Find Champion II

The problem requires finding the champion team in a directed acyclic graph where each edge indicates strength. The champion must have no incoming edges, meaning no other team is stronger. If multiple teams have zero in-degree, return -1; otherwise, return the unique champion index, leveraging efficient graph traversal.

Problem Statement

You are given n teams numbered from 0 to n - 1, forming a tournament represented as a directed acyclic graph. Each directed edge [a, b] indicates that team a is stronger than team b.

Write a function that receives n and edges, and returns the index of the champion team if one exists uniquely. If there is no single team stronger than all others, return -1.

Examples

Example 1

Input: n = 3, edges = [[0,1],[1,2]]

Output: 0

Team 1 is weaker than team 0. Team 2 is weaker than team 1. So the champion is team 0.

Example 2

Input: n = 4, edges = [[0,2],[1,3],[1,2]]

Output: -1

Team 2 is weaker than team 0 and team 1. Team 3 is weaker than team 1. But team 1 and team 0 are not weaker than any other teams. So the answer is -1.

Constraints

• 1 <= n <= 100
• m == edges.length
• 0 <= m <= n * (n - 1) / 2
• edges[i].length == 2
• 0 <= edge[i][j] <= n - 1
• edges[i][0] != edges[i][1]
• The input is generated such that if team a is stronger than team b, team b is not stronger than team a.
• The input is generated such that if team a is stronger than team b and team b is stronger than team c, then team a is stronger than team c.

Solution Approach

Compute in-degrees

For each team, count the number of edges pointing to it. Teams with zero in-degree are candidates for champion because no team is stronger than them.

Identify unique champion

After computing in-degrees, check if there is exactly one team with zero in-degree. If so, return its index; otherwise, return -1 as multiple teams or none cannot be a single champion.

Time and space optimization

Iterate edges once to compute in-degrees in O(N + M) time and use O(N) space for the in-degree array, ensuring efficient handling of up to 100 teams.

Complexity Analysis

Metric	Value
Time	O(N + M)
Space	O(N)

The algorithm traverses all edges and nodes once, giving O(N + M) time. The in-degree array stores counts for each team, using O(N) space.

What Interviewers Usually Probe

• Expect clear reasoning on why only zero in-degree nodes qualify as champions.
• Watch for handling multiple zero in-degree teams and returning -1 correctly.
• Check that candidate selection does not exceed linear time relative to nodes and edges.

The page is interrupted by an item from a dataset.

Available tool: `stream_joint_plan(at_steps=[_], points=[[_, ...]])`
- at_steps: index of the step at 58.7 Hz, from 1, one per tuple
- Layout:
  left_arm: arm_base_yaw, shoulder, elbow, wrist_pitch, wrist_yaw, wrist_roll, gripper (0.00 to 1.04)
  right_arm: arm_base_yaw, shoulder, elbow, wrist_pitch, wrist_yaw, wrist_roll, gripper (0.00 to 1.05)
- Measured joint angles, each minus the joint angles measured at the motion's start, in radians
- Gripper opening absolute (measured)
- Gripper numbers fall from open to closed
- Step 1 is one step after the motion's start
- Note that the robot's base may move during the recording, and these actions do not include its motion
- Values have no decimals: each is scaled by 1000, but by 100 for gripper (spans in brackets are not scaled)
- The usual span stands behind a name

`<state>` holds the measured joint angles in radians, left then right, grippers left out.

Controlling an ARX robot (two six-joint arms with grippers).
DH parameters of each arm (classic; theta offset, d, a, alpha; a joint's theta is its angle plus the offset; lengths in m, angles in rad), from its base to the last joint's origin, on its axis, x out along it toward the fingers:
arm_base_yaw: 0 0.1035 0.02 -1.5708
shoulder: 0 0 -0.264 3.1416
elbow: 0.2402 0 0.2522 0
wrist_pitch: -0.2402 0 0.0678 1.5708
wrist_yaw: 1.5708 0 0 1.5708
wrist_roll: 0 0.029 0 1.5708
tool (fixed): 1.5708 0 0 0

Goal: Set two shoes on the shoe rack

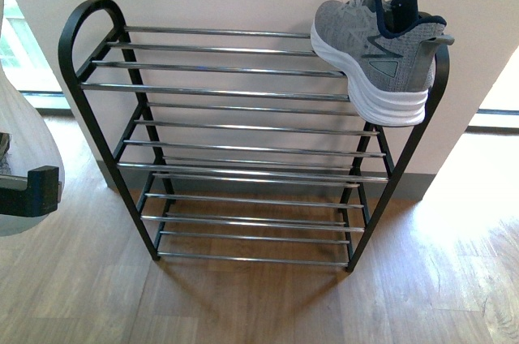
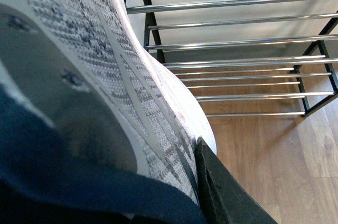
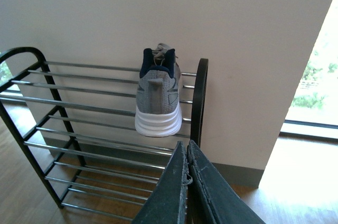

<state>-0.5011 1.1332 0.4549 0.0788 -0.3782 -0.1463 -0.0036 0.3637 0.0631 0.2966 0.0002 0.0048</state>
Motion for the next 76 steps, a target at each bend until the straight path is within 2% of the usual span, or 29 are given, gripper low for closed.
stream_joint_plan(at_steps=[37,43,62,76], points=[[0,0,0,0,1,0,2,0,-193,-43,-125,0,0,1],[0,0,0,0,2,0,2,1,-320,-43,-280,1,-1,1],[0,0,0,0,0,0,2,2,-357,-43,-293,0,-1,1],[0,0,0,0,0,0,2,2,-357,-43,-293,0,-2,37]])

Common Pitfalls or Variants

Common pitfalls

• Forgetting that multiple zero in-degree teams mean no unique champion.
• Assuming the node with the largest index or edge count is the champion.
• Ignoring edge cases with empty edge lists where any team could be champion.

Follow-up variants

• Finding the weakest team by identifying nodes with zero out-degree instead of zero in-degree.
• Handling weighted edges to determine dominance when strengths are quantified.
• Detecting cycles in the input graph which would invalidate the DAG assumption.

FAQ

What is the main pattern used in Find Champion II?

The main pattern is graph-driven: compute in-degrees in the DAG and identify the unique node with zero in-degree as the champion.

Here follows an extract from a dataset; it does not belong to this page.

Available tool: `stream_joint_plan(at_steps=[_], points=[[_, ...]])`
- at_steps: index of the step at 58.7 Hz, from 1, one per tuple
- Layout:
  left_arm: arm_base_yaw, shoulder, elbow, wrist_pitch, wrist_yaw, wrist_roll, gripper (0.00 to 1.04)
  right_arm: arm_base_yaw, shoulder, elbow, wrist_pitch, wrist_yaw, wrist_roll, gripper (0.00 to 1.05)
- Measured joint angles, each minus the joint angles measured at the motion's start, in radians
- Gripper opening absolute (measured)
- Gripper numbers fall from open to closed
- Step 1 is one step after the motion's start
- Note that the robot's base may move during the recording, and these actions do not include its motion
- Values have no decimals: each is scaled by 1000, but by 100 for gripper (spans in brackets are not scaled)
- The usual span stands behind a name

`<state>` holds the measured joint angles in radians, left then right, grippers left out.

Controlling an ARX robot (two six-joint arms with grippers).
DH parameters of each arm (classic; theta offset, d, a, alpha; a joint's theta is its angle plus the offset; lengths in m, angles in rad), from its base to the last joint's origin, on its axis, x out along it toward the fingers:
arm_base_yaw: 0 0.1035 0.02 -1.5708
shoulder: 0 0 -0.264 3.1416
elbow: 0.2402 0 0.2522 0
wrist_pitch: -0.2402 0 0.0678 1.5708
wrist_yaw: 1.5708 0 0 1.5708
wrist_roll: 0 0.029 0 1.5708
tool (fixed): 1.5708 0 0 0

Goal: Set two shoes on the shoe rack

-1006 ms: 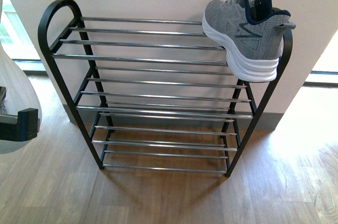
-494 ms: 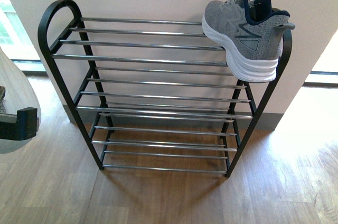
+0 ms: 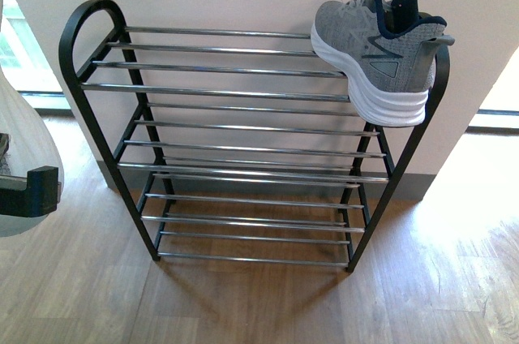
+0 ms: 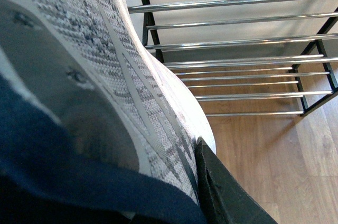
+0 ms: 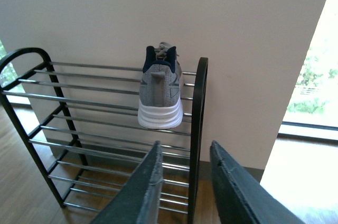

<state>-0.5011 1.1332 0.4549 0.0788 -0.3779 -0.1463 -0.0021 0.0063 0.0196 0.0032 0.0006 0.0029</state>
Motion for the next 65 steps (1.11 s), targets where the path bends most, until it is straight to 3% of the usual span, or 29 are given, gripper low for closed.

What should I return if multiple teams have zero in-degree?

Return -1 because the problem specifies that only a unique champion should be returned.

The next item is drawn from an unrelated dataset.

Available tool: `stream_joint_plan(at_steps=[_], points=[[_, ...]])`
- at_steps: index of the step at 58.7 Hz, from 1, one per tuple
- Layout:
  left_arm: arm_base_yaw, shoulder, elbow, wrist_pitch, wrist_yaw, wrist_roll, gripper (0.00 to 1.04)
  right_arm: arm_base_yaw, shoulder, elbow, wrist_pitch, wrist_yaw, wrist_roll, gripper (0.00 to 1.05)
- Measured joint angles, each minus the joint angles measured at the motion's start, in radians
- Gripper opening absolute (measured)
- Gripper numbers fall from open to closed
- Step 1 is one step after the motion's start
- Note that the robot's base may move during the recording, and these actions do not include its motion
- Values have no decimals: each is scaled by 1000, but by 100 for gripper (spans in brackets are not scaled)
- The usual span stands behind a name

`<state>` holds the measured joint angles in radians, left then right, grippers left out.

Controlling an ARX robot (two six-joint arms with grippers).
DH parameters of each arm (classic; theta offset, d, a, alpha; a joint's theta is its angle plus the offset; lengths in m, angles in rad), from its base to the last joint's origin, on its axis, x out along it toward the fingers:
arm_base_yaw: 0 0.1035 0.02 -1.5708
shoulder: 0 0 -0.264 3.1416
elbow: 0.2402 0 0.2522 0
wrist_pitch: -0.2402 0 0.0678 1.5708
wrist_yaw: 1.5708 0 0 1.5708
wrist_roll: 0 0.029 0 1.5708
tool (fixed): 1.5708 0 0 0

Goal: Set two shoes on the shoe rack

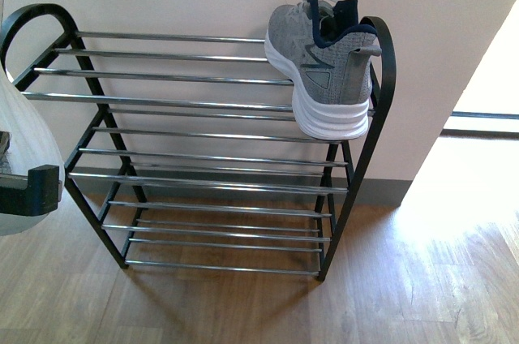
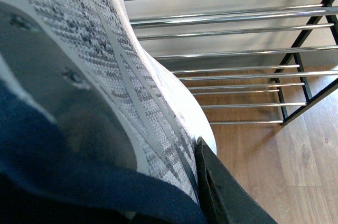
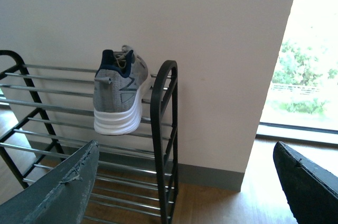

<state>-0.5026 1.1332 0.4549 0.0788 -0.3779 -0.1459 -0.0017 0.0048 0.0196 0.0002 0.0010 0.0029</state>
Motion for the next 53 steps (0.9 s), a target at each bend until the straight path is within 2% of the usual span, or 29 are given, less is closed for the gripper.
stream_joint_plan(at_steps=[4,8,10,12,25,33,45,53], points=[[-4,3,-7,26,-14,-9,2,0,0,0,0,0,0,96],[-40,72,-56,319,-201,-116,2,0,0,0,0,-1,0,96],[-45,108,-27,372,-224,-165,2,0,0,0,0,-1,0,96],[-45,136,16,357,-218,-198,2,0,0,0,0,0,0,96],[-53,413,337,196,31,-269,2,0,0,0,0,0,0,96],[-52,558,512,94,199,-200,2,0,0,0,0,-1,0,96],[-51,759,737,-54,319,14,2,0,0,0,0,-1,0,96],[-53,825,819,-112,316,95,2,0,0,0,0,0,0,96]])
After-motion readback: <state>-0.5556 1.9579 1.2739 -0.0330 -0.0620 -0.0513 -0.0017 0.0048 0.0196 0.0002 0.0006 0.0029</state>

Can the graph contain cycles in Find Champion II?

No, the input is guaranteed to be a directed acyclic graph to maintain valid strength relationships.

What is the time complexity of the optimal solution?

The solution runs in O(N + M) time, where N is the number of teams and M is the number of edges.

Why is in-degree important in this problem?

A champion must have no stronger team, which corresponds to having zero in-degree in the DAG representation.